(Collection entries)

Content starts

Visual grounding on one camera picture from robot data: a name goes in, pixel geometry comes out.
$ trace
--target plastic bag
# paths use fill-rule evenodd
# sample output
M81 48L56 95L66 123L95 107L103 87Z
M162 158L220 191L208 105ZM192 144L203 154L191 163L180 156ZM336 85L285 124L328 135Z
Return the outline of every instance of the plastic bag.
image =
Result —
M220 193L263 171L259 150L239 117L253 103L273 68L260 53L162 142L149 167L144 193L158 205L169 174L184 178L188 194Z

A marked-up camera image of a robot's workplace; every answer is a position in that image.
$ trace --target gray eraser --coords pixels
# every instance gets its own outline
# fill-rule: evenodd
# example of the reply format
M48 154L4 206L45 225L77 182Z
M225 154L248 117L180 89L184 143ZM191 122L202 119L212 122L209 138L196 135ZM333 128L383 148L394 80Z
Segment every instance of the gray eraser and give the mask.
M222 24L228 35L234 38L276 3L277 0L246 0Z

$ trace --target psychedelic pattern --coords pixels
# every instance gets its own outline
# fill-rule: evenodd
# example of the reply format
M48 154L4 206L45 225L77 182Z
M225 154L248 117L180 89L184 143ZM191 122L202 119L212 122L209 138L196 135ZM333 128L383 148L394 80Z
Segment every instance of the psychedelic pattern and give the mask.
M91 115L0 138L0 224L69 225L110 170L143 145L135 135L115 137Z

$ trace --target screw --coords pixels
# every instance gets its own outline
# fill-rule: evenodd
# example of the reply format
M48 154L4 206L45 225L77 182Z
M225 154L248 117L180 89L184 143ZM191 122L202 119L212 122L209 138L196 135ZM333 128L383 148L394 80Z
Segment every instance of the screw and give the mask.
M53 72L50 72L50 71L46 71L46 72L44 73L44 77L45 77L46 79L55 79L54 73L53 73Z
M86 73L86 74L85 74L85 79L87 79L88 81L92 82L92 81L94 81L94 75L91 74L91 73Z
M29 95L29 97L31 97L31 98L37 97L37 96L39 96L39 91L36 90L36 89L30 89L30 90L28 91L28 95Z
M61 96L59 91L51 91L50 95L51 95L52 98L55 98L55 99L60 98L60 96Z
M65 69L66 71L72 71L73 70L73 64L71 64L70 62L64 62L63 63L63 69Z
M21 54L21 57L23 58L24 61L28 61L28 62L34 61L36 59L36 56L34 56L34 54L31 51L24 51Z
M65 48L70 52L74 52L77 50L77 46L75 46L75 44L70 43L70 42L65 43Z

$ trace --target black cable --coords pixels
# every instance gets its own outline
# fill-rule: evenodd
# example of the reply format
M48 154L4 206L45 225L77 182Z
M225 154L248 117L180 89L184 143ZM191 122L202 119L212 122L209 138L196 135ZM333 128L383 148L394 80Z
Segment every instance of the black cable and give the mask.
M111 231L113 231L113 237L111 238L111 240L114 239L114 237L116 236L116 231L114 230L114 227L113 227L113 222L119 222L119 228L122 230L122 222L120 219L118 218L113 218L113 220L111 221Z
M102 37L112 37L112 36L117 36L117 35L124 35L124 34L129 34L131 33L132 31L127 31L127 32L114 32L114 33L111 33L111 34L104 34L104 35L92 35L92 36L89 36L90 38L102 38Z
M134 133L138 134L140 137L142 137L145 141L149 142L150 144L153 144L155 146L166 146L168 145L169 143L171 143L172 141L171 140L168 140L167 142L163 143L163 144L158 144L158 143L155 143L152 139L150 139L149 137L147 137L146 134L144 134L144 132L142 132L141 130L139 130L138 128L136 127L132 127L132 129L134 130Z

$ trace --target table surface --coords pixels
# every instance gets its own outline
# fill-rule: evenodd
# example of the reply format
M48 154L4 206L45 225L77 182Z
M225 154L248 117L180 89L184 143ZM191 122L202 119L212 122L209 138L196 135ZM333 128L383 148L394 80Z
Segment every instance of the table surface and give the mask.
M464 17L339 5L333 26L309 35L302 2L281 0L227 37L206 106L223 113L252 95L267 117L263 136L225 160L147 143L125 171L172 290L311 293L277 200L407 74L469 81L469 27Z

Content ends
Content starts

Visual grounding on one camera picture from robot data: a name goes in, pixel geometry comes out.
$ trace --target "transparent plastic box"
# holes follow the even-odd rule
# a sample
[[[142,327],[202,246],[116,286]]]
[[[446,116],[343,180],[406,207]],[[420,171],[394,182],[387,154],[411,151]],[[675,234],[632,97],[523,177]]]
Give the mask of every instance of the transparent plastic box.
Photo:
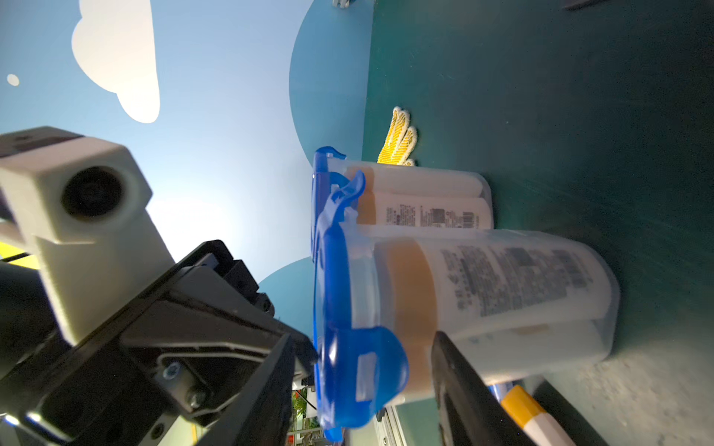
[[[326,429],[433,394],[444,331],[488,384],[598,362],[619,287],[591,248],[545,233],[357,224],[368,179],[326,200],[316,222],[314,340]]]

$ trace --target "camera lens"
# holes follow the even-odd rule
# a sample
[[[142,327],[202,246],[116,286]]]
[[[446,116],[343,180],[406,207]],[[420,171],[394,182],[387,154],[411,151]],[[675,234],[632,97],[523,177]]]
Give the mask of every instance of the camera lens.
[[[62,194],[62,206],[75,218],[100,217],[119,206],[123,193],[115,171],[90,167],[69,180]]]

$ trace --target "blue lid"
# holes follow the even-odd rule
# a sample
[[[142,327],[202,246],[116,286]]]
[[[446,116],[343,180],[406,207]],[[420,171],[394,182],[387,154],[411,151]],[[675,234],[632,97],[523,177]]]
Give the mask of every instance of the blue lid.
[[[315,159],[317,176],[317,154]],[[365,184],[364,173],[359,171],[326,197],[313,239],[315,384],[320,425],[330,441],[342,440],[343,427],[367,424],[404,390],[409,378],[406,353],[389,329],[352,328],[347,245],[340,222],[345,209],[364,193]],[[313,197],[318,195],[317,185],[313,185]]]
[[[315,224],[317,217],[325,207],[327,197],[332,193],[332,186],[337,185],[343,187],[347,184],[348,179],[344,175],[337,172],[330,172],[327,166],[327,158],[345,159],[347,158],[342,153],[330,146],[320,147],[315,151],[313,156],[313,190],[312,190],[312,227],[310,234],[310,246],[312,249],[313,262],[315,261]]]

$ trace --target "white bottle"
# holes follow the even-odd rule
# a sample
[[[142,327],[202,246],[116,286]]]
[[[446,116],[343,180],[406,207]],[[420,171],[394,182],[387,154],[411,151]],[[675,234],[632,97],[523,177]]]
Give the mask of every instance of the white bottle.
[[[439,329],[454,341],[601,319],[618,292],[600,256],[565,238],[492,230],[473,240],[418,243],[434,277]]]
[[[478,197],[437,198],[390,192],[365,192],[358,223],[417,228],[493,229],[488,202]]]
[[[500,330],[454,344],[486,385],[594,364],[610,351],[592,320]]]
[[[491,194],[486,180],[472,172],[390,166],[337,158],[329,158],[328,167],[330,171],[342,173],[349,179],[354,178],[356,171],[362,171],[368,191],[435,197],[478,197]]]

Content ends
Content starts

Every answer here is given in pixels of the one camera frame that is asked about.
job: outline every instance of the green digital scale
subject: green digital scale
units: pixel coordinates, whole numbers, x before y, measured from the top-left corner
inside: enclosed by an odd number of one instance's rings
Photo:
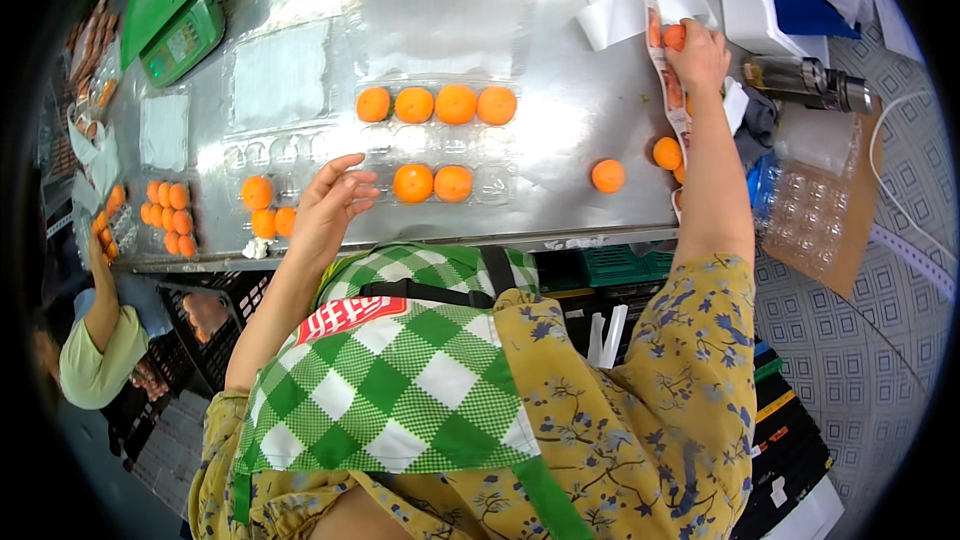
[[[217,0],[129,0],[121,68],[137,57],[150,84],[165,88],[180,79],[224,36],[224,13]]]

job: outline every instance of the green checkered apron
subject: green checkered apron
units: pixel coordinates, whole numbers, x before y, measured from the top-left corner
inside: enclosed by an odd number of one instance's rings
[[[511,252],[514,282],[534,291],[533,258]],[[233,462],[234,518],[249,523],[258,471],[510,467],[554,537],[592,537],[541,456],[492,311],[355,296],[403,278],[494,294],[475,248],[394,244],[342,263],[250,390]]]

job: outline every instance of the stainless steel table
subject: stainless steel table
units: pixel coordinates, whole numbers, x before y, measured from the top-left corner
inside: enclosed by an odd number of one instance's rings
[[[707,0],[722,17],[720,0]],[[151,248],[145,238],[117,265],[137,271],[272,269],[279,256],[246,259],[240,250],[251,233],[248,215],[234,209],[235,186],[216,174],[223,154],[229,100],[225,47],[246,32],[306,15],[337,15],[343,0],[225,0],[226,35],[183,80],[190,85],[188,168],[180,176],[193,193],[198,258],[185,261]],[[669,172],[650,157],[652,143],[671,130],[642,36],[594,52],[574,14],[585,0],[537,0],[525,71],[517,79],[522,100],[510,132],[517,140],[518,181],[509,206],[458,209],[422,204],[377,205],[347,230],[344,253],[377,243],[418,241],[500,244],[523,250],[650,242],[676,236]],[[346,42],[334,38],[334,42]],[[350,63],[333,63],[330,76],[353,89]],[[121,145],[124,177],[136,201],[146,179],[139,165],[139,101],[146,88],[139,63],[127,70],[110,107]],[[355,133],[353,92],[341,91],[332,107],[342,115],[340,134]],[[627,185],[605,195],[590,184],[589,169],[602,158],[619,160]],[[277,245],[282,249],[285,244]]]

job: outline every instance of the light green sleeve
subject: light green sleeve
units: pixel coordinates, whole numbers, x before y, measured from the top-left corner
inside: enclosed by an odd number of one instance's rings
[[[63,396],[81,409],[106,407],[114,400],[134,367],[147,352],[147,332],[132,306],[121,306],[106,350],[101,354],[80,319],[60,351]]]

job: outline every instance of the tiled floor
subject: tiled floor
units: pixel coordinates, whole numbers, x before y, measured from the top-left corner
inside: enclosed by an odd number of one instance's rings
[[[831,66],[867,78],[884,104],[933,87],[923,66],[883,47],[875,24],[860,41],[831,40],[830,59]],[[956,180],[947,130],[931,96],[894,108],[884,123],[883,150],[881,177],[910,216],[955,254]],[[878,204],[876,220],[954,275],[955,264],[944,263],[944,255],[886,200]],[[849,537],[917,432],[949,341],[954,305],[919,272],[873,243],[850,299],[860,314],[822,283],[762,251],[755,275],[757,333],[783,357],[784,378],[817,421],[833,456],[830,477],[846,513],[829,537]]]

Content ends

__Your task__: Go through the records above and return each line in which the word "floor" occurs.

__Task solution__:
job: outline every instance of the tiled floor
subject: tiled floor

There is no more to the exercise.